The Youth Coalition for Organ Donation (The YCOD) is a multinational nonpartisan NY-based 501(c)(4) lobbying group formed with the goal of increasing the number of organ donations in the US. The YCOD promotes organ donation through various online campaigns, including social media messaging, news appearances, and public lobbying campaigns.

Formed in 2017 by Evan Roden, Henry McLaughlin, Grace Tapani, and Sage Sellers as students at a high school in Buffalo, NY, the group has grown to include former Erie County Executive Joel Giambra as a primary partner.

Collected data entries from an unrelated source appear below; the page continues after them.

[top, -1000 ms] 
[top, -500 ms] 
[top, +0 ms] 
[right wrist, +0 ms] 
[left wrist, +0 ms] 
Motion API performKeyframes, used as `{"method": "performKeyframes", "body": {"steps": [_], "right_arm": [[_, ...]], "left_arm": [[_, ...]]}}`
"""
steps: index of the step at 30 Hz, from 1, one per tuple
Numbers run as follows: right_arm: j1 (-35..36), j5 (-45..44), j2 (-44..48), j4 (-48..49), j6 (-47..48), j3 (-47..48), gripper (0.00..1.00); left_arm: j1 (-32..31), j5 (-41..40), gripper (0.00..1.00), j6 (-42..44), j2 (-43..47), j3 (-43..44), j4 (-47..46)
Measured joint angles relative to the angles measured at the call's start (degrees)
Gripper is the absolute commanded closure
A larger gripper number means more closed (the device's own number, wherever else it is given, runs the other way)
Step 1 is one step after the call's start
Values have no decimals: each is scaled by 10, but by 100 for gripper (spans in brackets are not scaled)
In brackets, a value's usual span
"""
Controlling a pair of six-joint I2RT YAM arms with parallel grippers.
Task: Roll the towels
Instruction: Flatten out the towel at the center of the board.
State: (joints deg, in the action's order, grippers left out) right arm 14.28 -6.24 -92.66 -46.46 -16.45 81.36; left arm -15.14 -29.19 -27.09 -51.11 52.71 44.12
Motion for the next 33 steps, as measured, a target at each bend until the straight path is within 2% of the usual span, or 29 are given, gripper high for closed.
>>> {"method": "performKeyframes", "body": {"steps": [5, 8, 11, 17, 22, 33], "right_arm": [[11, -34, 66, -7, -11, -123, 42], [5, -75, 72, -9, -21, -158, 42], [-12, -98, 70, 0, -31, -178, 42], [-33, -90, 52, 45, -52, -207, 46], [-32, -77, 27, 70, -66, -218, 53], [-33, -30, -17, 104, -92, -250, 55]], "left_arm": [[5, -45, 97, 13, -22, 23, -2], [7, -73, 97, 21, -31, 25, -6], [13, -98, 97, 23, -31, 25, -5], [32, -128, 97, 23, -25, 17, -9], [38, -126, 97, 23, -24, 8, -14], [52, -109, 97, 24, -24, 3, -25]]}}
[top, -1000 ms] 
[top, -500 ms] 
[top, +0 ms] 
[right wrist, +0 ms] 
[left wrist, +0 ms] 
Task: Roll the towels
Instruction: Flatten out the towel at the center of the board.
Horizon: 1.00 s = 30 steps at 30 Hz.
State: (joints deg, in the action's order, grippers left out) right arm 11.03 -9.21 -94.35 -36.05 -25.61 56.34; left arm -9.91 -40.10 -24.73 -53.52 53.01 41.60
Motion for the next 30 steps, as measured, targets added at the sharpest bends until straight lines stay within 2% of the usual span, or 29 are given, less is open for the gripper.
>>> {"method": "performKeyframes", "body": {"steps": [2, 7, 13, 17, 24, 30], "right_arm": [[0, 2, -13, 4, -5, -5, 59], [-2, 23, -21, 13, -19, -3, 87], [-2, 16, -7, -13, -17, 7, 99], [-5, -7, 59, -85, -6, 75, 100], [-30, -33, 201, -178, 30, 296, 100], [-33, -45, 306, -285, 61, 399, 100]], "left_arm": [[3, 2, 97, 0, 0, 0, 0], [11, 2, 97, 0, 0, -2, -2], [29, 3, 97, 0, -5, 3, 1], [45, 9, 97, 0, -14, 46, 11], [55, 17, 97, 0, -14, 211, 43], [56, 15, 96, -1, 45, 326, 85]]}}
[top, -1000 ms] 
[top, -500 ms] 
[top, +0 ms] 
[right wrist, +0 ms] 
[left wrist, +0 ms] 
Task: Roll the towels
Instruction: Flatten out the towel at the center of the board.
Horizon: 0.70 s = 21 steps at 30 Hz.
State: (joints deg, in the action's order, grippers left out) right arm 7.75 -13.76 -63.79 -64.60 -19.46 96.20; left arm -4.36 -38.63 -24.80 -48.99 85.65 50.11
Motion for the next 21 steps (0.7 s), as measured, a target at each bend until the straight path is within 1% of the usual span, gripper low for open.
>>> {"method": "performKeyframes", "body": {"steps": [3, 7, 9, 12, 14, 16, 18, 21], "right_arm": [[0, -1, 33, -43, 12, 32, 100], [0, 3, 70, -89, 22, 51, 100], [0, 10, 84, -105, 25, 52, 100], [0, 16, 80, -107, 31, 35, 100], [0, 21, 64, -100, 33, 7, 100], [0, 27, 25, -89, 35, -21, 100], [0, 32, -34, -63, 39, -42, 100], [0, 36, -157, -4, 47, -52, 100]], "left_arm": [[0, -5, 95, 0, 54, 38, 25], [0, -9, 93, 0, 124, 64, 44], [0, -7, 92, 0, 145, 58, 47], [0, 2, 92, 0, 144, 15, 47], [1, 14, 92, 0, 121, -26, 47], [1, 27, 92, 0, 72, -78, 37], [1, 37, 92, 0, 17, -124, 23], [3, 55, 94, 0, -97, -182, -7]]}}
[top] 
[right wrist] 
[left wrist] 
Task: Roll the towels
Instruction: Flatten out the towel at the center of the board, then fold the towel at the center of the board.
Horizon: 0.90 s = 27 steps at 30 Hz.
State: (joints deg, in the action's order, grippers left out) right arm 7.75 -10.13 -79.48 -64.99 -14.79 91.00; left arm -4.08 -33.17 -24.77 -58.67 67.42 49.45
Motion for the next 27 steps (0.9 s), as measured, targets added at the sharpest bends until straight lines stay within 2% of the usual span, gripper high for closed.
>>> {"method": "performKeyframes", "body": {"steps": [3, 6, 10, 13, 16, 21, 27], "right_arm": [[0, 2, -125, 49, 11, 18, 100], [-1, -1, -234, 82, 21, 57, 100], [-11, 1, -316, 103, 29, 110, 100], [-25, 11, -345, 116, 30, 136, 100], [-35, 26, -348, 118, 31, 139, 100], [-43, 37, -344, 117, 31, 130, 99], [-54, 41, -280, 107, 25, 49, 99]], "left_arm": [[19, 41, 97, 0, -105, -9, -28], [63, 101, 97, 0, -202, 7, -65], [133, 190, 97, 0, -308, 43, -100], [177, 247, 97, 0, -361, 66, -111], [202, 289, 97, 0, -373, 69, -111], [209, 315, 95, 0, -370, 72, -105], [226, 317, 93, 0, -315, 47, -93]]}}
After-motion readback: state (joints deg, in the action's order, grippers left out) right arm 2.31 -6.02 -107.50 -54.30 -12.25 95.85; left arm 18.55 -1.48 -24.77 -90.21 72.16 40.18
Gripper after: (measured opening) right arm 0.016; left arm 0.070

The YCOD has advocated for an opt-out system of organ donation in New York State, not currently a system used in any American State. Despite favorable media coverage, the group has not passed legislation in the 2021 Legislative Session.

Target members 
The Youth Coalition for Organ Donation has focused on Youth Engagement through leadership roles, general marketing campaigns, and website design. The YCOD's senior staff members and founders are high-school and college-aged.

Goals 
The Youth Coalition for Organ Donation advocates for comprehensive organ donation education in public high schools, starting in New York State. The YCOD also advocates for an opt-out system of organ donation, intending to increase the rate of Donation in New York State. Originally introduced in 2019 as A07954, the group drafted a bill aimed at accomplishing this goal

Notable Endorsements 

 Joel Giambra, Former Erie County Executive

Related Organizations 
Various organ donation advocacy groups exist in the United States, including the Organ Donation Advocacy Group.

Non-lobbying organizations also exist, which focuses on increasing awareness. These include One8Fifty, the Chris Klug Foundation, Donate Life Hollywood, and the Organ Donation and Transplantation Alliance.

Donate Life America, Donate Life New York State, and other advocacy groups have not yet partnered with the Coalition, despite public, non-adversarial statements about the organization (shown above).